Work request:
Lines to restate from the data below: from the one containing "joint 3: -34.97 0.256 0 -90" to the one containing "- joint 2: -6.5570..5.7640", both included. Give them again exactly, and only them.

◆ ◆ ◆ ◆ ◆ ◆ ◆

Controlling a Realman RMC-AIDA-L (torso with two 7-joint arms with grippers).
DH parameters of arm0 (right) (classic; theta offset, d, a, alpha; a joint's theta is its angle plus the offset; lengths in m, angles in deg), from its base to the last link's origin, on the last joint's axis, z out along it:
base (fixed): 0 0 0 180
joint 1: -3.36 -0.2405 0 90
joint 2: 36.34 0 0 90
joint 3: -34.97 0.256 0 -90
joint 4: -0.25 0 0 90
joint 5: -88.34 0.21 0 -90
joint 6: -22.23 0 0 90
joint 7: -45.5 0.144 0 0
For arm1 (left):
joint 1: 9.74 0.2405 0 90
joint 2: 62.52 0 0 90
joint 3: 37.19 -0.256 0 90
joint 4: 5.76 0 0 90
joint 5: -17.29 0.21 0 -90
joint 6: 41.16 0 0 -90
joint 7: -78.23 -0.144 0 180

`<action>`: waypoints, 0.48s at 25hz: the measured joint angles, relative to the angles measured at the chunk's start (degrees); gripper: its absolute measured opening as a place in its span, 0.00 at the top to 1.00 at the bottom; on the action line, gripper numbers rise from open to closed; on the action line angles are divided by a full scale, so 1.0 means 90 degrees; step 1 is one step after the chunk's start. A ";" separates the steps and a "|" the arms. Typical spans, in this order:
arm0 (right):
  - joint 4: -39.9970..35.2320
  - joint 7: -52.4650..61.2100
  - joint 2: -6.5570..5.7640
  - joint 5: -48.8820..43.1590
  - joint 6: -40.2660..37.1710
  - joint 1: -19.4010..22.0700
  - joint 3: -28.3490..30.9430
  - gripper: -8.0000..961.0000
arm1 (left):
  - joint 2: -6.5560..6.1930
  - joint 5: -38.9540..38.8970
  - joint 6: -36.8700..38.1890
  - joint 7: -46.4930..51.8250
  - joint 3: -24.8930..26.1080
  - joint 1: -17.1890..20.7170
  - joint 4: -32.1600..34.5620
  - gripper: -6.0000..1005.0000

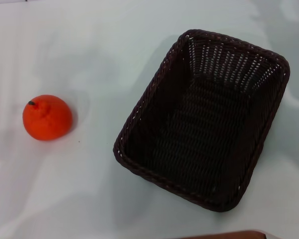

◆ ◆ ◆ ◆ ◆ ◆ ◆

Written solution:
joint 3: -34.97 0.256 0 -90
joint 4: -0.25 0 0 90
joint 5: -88.34 0.21 0 -90
joint 6: -22.23 0 0 90
joint 7: -45.5 0.144 0 0
For arm1 (left):
joint 1: 9.74 0.2405 0 90
joint 2: 62.52 0 0 90
joint 3: 37.19 -0.256 0 90
joint 4: 5.76 0 0 90
joint 5: -17.29 0.21 0 -90
joint 6: 41.16 0 0 -90
joint 7: -78.23 -0.144 0 180

`<action>`: waypoints, 0.48s at 25hz: the measured joint angles, relative to the angles measured at the chunk's start (degrees); gripper: its absolute measured opening as a place in its span, 0.00 at the top to 1.00 at the bottom; on the action line, gripper numbers rise from open to closed; on the action line angles are divided by a full scale, so 1.0 means 90 degrees; step 1 is one step after the chunk's start. A ";" separates the steps and a "|" the arms. Typical spans, in this order:
arm0 (right):
  - joint 4: -39.9970..35.2320
  - joint 7: -52.4650..61.2100
  - joint 2: -6.5570..5.7640

The complete answer has been presented.